肌萎缩侧索硬化症(ALS)是一种神经退行性疾病,其特征是上运动神经元和下运动神经元均死亡。大约20%的家族性ALS病例与超氧化物歧化酶1(SOD1)基因突变有关。在面临重大挑战的情况下,制定一种特异性沉默致病性SOD1基因的策略仍然是一个关键目标。在本研究中,我们开发了一种合成生物学策略,将肝脏重新编程为一个组织底盘,用于体内自组装包裹SOD1-siRNA的小细胞外囊泡(sEV),旨在靶向脊髓神经元并在Tg(SOD1G93A)转基因小鼠中特异性沉默突变型SOD1。我们设计了一种由巨细胞病毒(CMV)启动子指导的合成构建体,用于编码SOD1-siRNA以及标记在sEV表面的靶向神经元的狂犬病病毒糖蛋白(RVG)。理论上,肝脏摄取该构建体后,会将肝细胞重新编程,以生成SOD1-siRNA并将其自组装成带有RVG标记的sEV。随后,包裹在sEV中的SOD1-siRNA通过内源性sEV循环进行运输,并在RVG标记的引导下到达脊髓神经元。实验结果表明,静脉注射这种合成构建体有效地促进了SOD1-siRNA在体内自组装成循环sEV。通过对sEV和包裹在sEV中的siRNA进行体内追踪,证实了SOD1-siRNA向脊髓和大脑皮层的功能性递送。
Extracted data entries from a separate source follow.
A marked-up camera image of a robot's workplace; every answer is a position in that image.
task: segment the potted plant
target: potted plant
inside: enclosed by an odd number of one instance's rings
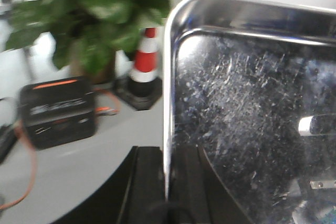
[[[169,0],[20,2],[12,9],[6,49],[30,46],[49,31],[56,41],[54,65],[60,69],[76,56],[73,62],[94,77],[113,64],[115,51],[135,51],[140,29],[161,25],[169,11]]]

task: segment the traffic cone
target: traffic cone
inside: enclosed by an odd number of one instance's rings
[[[157,77],[155,28],[146,28],[132,70],[115,82],[114,92],[137,110],[148,110],[162,95],[162,80]]]

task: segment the metal tray
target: metal tray
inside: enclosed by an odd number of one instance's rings
[[[174,146],[201,144],[255,223],[333,223],[335,25],[330,9],[182,1],[165,30],[165,174]]]

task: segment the orange cable
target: orange cable
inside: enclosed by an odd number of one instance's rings
[[[99,93],[102,93],[102,94],[105,94],[107,95],[113,102],[114,102],[114,105],[115,105],[115,109],[112,109],[116,114],[120,112],[120,109],[121,109],[121,105],[120,105],[120,101],[118,100],[118,98],[112,94],[110,91],[106,90],[106,89],[99,89],[99,88],[94,88],[95,91],[99,92]],[[109,110],[111,109],[110,107],[99,107],[99,108],[96,108],[96,111],[104,111],[104,110]]]
[[[35,178],[36,178],[36,173],[37,173],[36,151],[35,151],[35,148],[33,147],[32,143],[31,143],[31,141],[29,140],[29,138],[25,134],[25,132],[22,128],[22,122],[21,121],[19,121],[18,126],[16,126],[14,128],[14,133],[15,133],[16,137],[21,141],[21,143],[28,149],[28,152],[29,152],[29,155],[30,155],[30,160],[31,160],[30,180],[29,180],[29,184],[28,184],[28,187],[26,189],[26,192],[20,198],[18,198],[17,200],[14,200],[10,203],[0,205],[0,210],[15,206],[16,204],[18,204],[22,200],[24,200],[33,188]]]

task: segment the black electronic device
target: black electronic device
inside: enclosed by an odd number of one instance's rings
[[[92,136],[96,131],[95,95],[84,77],[24,86],[19,110],[37,148],[48,148]]]

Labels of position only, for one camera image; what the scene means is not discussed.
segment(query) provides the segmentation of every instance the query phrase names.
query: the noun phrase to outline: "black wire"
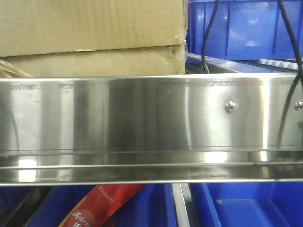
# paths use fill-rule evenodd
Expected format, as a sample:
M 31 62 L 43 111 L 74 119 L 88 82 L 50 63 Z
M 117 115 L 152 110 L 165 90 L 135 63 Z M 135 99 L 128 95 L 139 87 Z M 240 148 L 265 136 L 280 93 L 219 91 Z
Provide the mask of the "black wire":
M 210 72 L 209 72 L 209 69 L 208 69 L 208 66 L 207 66 L 207 62 L 205 60 L 206 43 L 207 43 L 207 40 L 208 40 L 210 30 L 211 30 L 211 28 L 213 26 L 213 23 L 214 23 L 214 18 L 217 14 L 217 11 L 218 11 L 218 6 L 219 6 L 219 0 L 216 0 L 215 4 L 214 4 L 214 10 L 213 10 L 212 16 L 210 18 L 209 24 L 207 26 L 207 29 L 206 29 L 206 32 L 205 32 L 205 35 L 204 35 L 204 39 L 203 39 L 203 43 L 202 43 L 202 51 L 201 51 L 202 68 L 203 68 L 204 72 L 207 73 L 207 74 L 209 74 Z
M 282 18 L 284 21 L 284 24 L 286 26 L 290 41 L 292 43 L 293 46 L 293 50 L 294 50 L 294 55 L 297 61 L 297 65 L 298 65 L 298 70 L 299 73 L 297 74 L 297 76 L 295 77 L 289 91 L 286 97 L 286 101 L 285 101 L 285 105 L 283 108 L 283 113 L 282 113 L 282 118 L 281 118 L 281 123 L 280 123 L 280 127 L 279 127 L 279 133 L 278 133 L 278 141 L 277 141 L 277 146 L 278 148 L 281 147 L 281 143 L 282 143 L 282 137 L 283 137 L 283 132 L 284 132 L 284 127 L 285 127 L 285 122 L 286 122 L 286 118 L 287 118 L 287 114 L 288 114 L 288 109 L 289 109 L 289 105 L 290 105 L 290 101 L 293 97 L 295 88 L 299 82 L 299 80 L 301 80 L 301 84 L 302 84 L 302 90 L 303 90 L 303 65 L 302 65 L 302 59 L 301 59 L 301 54 L 300 54 L 300 49 L 299 49 L 299 45 L 295 39 L 295 35 L 294 35 L 294 31 L 292 29 L 291 23 L 289 21 L 289 18 L 287 16 L 287 12 L 284 6 L 284 3 L 282 0 L 278 0 L 278 5 L 282 14 Z

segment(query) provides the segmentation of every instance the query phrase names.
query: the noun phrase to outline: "metal bar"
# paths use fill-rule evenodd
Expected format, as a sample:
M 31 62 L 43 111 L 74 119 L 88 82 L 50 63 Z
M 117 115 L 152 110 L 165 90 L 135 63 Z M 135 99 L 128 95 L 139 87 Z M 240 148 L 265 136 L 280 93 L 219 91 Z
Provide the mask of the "metal bar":
M 173 183 L 172 191 L 174 195 L 175 212 L 177 215 L 178 227 L 190 227 L 181 184 Z
M 0 79 L 0 184 L 303 179 L 294 77 Z

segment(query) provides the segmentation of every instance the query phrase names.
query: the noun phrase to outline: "shelf lip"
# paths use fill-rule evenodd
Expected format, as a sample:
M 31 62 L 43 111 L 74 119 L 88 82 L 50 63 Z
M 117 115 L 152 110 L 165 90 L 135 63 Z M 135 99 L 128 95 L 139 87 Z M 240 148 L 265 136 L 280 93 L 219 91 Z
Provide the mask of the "shelf lip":
M 226 163 L 207 163 L 196 161 L 196 163 L 186 163 L 182 157 L 192 157 L 201 160 L 207 153 L 200 152 L 191 156 L 189 152 L 178 153 L 174 155 L 170 153 L 166 160 L 167 163 L 162 165 L 153 164 L 132 164 L 118 165 L 68 165 L 60 164 L 49 166 L 50 159 L 67 161 L 66 155 L 62 156 L 15 156 L 15 157 L 0 157 L 0 185 L 72 185 L 72 184 L 105 184 L 105 183 L 192 183 L 192 182 L 261 182 L 261 181 L 302 181 L 303 180 L 303 152 L 302 151 L 268 151 L 268 161 L 260 162 L 257 160 L 261 152 L 226 152 L 227 159 L 238 158 L 238 162 Z M 106 154 L 107 158 L 111 159 L 111 154 Z M 77 157 L 68 155 L 71 160 L 77 160 Z M 91 162 L 96 160 L 98 155 L 82 155 L 83 162 Z M 159 153 L 150 153 L 150 160 L 159 158 Z M 169 163 L 173 158 L 179 158 L 178 163 Z M 6 166 L 3 166 L 3 160 L 7 159 Z M 23 165 L 14 165 L 20 161 Z M 40 166 L 29 165 L 40 163 Z

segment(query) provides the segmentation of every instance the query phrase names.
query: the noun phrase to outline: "stainless steel shelf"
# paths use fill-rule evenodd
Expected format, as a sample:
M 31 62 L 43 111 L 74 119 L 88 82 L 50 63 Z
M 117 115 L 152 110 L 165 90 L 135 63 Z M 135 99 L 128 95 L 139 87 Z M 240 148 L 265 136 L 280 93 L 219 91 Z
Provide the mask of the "stainless steel shelf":
M 302 180 L 294 77 L 0 79 L 0 185 Z

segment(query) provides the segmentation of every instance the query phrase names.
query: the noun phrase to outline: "stainless steel rail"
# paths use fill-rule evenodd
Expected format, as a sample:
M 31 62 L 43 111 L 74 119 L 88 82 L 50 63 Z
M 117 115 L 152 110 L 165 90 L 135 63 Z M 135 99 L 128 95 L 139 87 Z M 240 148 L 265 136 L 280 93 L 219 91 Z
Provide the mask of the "stainless steel rail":
M 294 76 L 0 79 L 0 184 L 302 180 Z

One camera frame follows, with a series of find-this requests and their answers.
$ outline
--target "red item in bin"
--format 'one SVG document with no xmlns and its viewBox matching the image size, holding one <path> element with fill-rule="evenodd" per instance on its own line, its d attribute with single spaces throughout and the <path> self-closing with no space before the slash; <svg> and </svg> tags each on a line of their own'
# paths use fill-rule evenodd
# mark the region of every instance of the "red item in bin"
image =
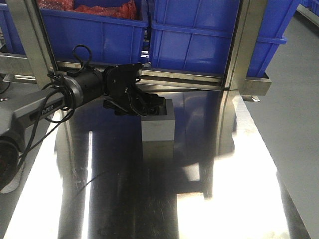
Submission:
<svg viewBox="0 0 319 239">
<path fill-rule="evenodd" d="M 73 10 L 74 0 L 38 0 L 39 8 L 47 8 L 53 10 Z"/>
<path fill-rule="evenodd" d="M 134 0 L 130 0 L 129 2 L 122 4 L 120 7 L 88 7 L 80 5 L 74 11 L 137 20 L 137 8 Z"/>
<path fill-rule="evenodd" d="M 37 0 L 39 8 L 53 10 L 76 11 L 101 16 L 112 16 L 117 18 L 126 18 L 138 20 L 137 8 L 134 0 L 122 4 L 120 7 L 88 7 L 80 5 L 74 9 L 74 0 Z"/>
</svg>

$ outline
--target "metal frame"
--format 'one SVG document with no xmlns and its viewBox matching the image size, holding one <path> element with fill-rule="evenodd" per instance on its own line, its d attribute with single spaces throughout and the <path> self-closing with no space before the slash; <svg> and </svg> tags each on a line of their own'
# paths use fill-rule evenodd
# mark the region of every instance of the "metal frame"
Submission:
<svg viewBox="0 0 319 239">
<path fill-rule="evenodd" d="M 42 88 L 50 82 L 48 72 L 56 71 L 57 66 L 36 0 L 7 0 L 6 4 L 33 75 Z"/>
<path fill-rule="evenodd" d="M 302 6 L 299 4 L 297 11 L 300 12 L 303 16 L 308 18 L 312 23 L 314 23 L 316 26 L 319 27 L 319 16 L 314 14 L 312 11 L 310 11 L 308 8 L 305 6 Z"/>
<path fill-rule="evenodd" d="M 77 63 L 55 61 L 36 0 L 6 2 L 26 52 L 26 56 L 0 53 L 1 73 L 14 75 L 7 80 L 36 80 L 41 87 L 49 82 L 48 71 L 79 68 Z M 267 2 L 268 0 L 241 0 L 224 77 L 144 68 L 141 71 L 140 84 L 150 91 L 239 90 L 245 95 L 265 95 L 271 85 L 270 79 L 267 76 L 246 78 L 246 75 Z"/>
</svg>

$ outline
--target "gray block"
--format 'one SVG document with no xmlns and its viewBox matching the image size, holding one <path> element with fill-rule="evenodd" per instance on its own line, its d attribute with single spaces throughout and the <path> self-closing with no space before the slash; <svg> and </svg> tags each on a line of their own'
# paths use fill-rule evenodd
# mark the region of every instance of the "gray block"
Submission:
<svg viewBox="0 0 319 239">
<path fill-rule="evenodd" d="M 174 141 L 143 142 L 143 161 L 148 165 L 172 163 L 173 152 Z"/>
<path fill-rule="evenodd" d="M 166 99 L 166 114 L 141 117 L 142 141 L 174 141 L 175 114 L 173 100 Z"/>
</svg>

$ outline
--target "metal post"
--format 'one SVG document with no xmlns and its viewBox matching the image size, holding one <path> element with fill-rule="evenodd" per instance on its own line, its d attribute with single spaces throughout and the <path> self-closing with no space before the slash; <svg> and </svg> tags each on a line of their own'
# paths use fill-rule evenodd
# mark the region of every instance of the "metal post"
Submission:
<svg viewBox="0 0 319 239">
<path fill-rule="evenodd" d="M 215 156 L 228 154 L 234 150 L 233 130 L 236 112 L 233 99 L 238 91 L 223 91 L 217 117 Z"/>
<path fill-rule="evenodd" d="M 224 86 L 242 91 L 268 0 L 241 0 Z"/>
<path fill-rule="evenodd" d="M 49 71 L 57 70 L 36 0 L 6 0 L 26 56 L 40 88 L 50 82 Z"/>
</svg>

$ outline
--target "robotic arm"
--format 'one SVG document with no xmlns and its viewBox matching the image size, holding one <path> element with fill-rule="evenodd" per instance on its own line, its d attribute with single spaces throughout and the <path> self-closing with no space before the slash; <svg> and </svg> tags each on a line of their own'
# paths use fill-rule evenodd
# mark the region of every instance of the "robotic arm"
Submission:
<svg viewBox="0 0 319 239">
<path fill-rule="evenodd" d="M 110 66 L 103 73 L 84 65 L 77 72 L 55 76 L 42 91 L 0 103 L 0 191 L 14 178 L 25 157 L 40 142 L 32 145 L 40 119 L 62 109 L 69 110 L 58 125 L 67 121 L 77 107 L 104 95 L 103 107 L 117 115 L 156 115 L 165 106 L 165 98 L 148 94 L 136 86 L 142 64 Z M 26 145 L 25 129 L 33 126 Z"/>
</svg>
用该构建体治疗Tg(SOD1G93A)转基因小鼠可显著降低脊髓和大脑皮层中突变型SOD1蛋白水平。因此,该合成构建体显著改善了ALS的特征性症状,包括体重减轻、寿命缩短、运动功能受损、肌肉萎缩、神经炎症、运动神经元丧失和神经肌肉接头退化。此外,还设计了一种基于腺相关病毒(AAV)的策略,用于sEV包裹的SOD1-siRNA的持久自组装,单次注射可导致转基因小鼠中突变型SOD1的大量持续抑制和症状的显著改善。总体而言,本研究建立了一种有效且便捷的治疗方法,用于减轻动物模型中的肌肉萎缩和失神经支配,为未来ALS治疗提供了一个有前景的解决方案。